The dueling statements show the difficulties that lie ahead for reaching a bipartisan agreement by the end of September to fund the payments for all of next year.
Rep. Mark Walker, R-N.C., chairman of the Republican Study Committee, which has 170 members, called the payments unconstitutional Wednesday.
“We cannot dig our hands into a hole $20 trillion deep to bail out insurance companies,” he said. “Even worse, we will be adding insult to injury by masking the failures of Obamacare at the expense of hard-working taxpayers.”
The Trump administration decided Wednesday to make cost-sharing reduction payments to insurers for August. The payments reimburse insurers for reducing co-pays and deductibles for poor people enrolled in Obamacare.
The Trump administration has not made a decision on whether to continue the payments in 2018, which has led some Obamacare insurers to raise prices for next year.
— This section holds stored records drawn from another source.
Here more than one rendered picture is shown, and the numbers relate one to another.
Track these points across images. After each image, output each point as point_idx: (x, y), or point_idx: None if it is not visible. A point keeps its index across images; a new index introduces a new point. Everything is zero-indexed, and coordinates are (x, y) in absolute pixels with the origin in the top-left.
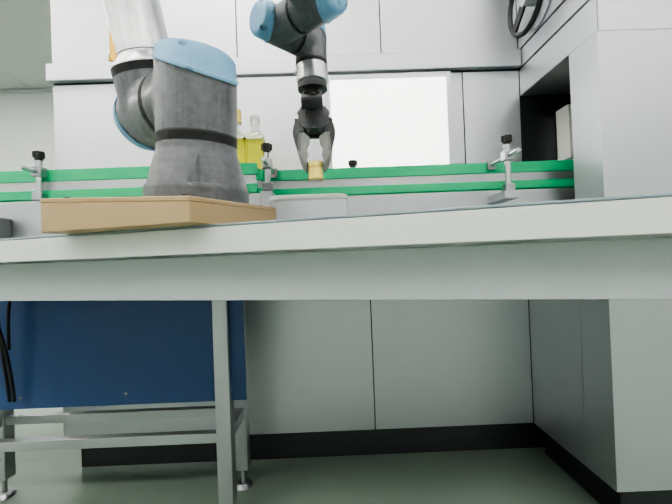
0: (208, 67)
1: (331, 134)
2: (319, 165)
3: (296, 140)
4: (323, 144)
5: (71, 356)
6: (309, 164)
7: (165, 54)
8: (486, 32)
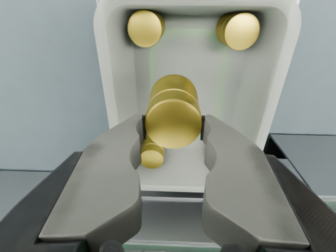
0: None
1: (38, 212)
2: (157, 95)
3: (294, 189)
4: (120, 163)
5: None
6: (196, 103)
7: None
8: None
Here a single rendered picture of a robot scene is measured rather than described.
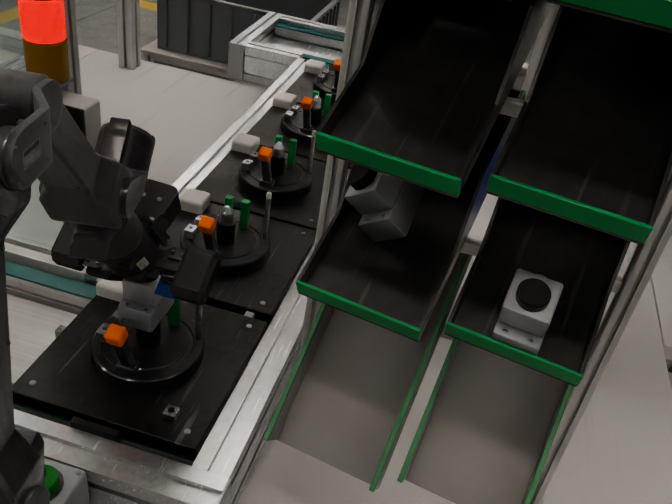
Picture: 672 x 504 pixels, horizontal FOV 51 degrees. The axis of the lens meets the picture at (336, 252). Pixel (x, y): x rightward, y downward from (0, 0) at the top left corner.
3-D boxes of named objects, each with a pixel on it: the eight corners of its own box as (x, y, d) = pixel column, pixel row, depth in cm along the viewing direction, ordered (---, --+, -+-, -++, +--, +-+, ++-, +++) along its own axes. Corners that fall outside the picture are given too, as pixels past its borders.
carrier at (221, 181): (317, 239, 122) (326, 175, 114) (188, 204, 125) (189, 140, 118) (351, 177, 141) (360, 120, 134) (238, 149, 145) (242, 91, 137)
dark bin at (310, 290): (418, 343, 67) (422, 307, 61) (297, 293, 71) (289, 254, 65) (513, 138, 80) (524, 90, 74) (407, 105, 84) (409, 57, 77)
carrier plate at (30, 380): (195, 461, 81) (196, 448, 80) (9, 401, 84) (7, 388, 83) (266, 332, 101) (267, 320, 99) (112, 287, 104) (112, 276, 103)
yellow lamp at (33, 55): (55, 88, 85) (51, 48, 82) (17, 79, 85) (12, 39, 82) (78, 74, 89) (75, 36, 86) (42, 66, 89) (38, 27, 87)
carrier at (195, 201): (269, 325, 102) (277, 255, 95) (117, 282, 105) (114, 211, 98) (316, 240, 121) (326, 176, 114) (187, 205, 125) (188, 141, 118)
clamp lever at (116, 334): (131, 371, 85) (118, 341, 79) (116, 366, 85) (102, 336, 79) (145, 346, 87) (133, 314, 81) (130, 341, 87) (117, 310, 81)
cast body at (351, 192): (406, 237, 70) (363, 192, 66) (374, 243, 73) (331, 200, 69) (432, 174, 74) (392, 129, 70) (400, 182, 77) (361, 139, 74)
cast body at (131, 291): (151, 333, 84) (150, 288, 81) (118, 324, 85) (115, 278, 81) (181, 293, 91) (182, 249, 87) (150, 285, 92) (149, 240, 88)
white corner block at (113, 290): (125, 314, 100) (124, 292, 97) (96, 305, 100) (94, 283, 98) (141, 295, 103) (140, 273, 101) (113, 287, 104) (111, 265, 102)
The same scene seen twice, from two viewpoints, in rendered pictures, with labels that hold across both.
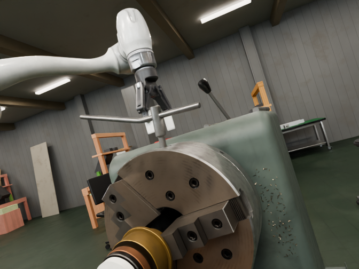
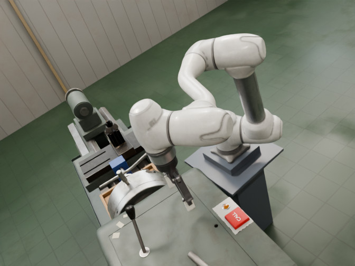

Walker called the payments unconstitutional, a nod to a lawsuit filed by House Republicans in 2014. The lawsuit charged that the payments require a congressional appropriation, which the Obama administration did not do. A federal judge sided with the House but stayed her ruling until after the presidential election. The Trump White House has not decided what it wants to do about the payments.
But Sen. Lamar Alexander, chairman of the Senate Health, Education, Labor and Pensions Committee who is spearheading the Senate’s efforts to continue the payments alongside Sen. Patty Murray, the top Democrat on the committee, praised the payments.
“State insurance commissioners have warned that abrupt cancellation of cost-sharing subsidies would cause premiums, co-pays and deductibles to increase and more insurance companies to leave the markets in 2018,” he said. “Congress now should pass balanced, bipartisan, limited legislation in September that will fund cost-sharing payments for 2018.”
Alexander has previously said he wants to reach a bipartisan deal to fund the payments by the end of September. However, it is not clear if there will be enough Republican support, especially as House Republicans want to try again to repeal Obamacare after an effort died in the Senate late last month.
The House Freedom Caucus filed a petition to bring to the House floor a clean repeal of Obamacare that would repeal the law but leave it in place for two years until a replacement is created.